If you have heard Ujenzi only in the context of corporate diversity training or a viral leadership quote, you have not really heard Ujenzi. Ujenzi in Action: A Workplace Story? The version of the word that survives in East Africa is older, stranger, and more demanding than the version that travels.
What Ujenzi Actually Means
Let me give the canonical definition first, then try to do a little better. Ujenzi is the Swahili word for 'building' or 'construction,' and like many such words it carries more than its literal meaning. To do ujenzi is to be engaged in the long, communal, often unglamorous work of putting one stone on another until something stands. It is the antidote to the modern startup mythology of the heroic founder. It names the way real things — schools, neighbourhoods, marriages, careers, character — actually get built: slowly, with many hands, over time. The canonical version is correct but tame. The full version of Ujenzi is less polite, more demanding, and more interesting. It does not flatter the reader who has just discovered it.
Ujenzi ni pole pole.Swahili — Building is slow, slow.
The Question This Post Is About
A short, illustrative case study showing Ujenzi reshaping a real workplace dilemma. The question is worth taking seriously, because Ujenzi is one of those concepts that loses its shape when handled carelessly — and recovers it as soon as the reader is willing to slow down and listen.

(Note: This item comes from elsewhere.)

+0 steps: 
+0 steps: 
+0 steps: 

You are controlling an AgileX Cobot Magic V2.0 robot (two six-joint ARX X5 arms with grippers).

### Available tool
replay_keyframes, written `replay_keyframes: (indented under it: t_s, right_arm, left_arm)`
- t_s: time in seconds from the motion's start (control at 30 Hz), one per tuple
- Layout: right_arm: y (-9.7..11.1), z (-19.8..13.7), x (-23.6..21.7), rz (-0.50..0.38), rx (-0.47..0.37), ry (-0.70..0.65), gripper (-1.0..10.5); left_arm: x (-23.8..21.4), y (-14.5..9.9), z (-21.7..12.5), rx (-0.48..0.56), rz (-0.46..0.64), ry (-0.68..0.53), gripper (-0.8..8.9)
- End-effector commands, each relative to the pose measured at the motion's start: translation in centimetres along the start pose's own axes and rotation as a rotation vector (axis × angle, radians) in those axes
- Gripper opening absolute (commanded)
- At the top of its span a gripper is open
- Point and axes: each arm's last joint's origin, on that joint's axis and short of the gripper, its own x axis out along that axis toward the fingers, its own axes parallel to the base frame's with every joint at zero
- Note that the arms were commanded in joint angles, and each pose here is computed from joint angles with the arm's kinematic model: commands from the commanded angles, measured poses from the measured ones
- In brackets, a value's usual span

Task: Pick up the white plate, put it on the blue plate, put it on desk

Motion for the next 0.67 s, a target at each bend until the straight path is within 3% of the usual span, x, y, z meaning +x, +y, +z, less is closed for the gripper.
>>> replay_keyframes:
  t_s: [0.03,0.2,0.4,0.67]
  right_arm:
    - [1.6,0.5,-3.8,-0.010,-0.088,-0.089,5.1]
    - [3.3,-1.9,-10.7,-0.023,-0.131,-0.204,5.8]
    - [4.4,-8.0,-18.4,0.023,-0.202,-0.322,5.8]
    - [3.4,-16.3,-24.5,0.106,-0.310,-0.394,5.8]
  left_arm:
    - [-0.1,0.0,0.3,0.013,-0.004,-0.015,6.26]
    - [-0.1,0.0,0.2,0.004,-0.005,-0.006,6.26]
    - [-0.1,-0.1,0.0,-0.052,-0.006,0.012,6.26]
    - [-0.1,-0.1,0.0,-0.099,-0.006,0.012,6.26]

Take a small, ordinary case. A team of nine. A project that was supposed to take a quarter is now in its second. The manager has the option to find a single person to assign blame to and to move on. The Ujenzi reading offers a different question: what did we, as a team, fail to make possible for the person carrying this work? Documentation, onboarding, and internal systems are treated as the foundations of the building. The case is not unusual. The reading of it, in the spirit of Ujenzi, is.
A Second Angle
Notice what the case is not asking. It is not asking who is to blame. It is not asking how to make the situation more efficient. It is asking what Ujenzi would have us do here, with these particular people, in this particular knot. Documentation, onboarding, and internal systems are treated as the foundations of the building. The discipline of asking the Ujenzi question — instead of the efficiency question, or the blame question — is what changes a working life over years.
Where the Concept Resists
There is a real risk in romanticising Ujenzi. The Swahili / East African traditions that produced it have always also produced internal critics — voices warning against the misuse of communal philosophy to demand conformity, to silence the young, to protect bad behaviour by elders. The honest defender of Ujenzi keeps those critics at the table.
What to Do With This
If you are new to Ujenzi, the most useful place to start is not with a study or a course but with a question, asked of yourself, at the end of an ordinary day: who held me up today, and whom did I hold? Sit with the answer. Do not improve it yet. The concept will deepen on its own, repeated, over weeks. This is how Ujenzi actually enters a life.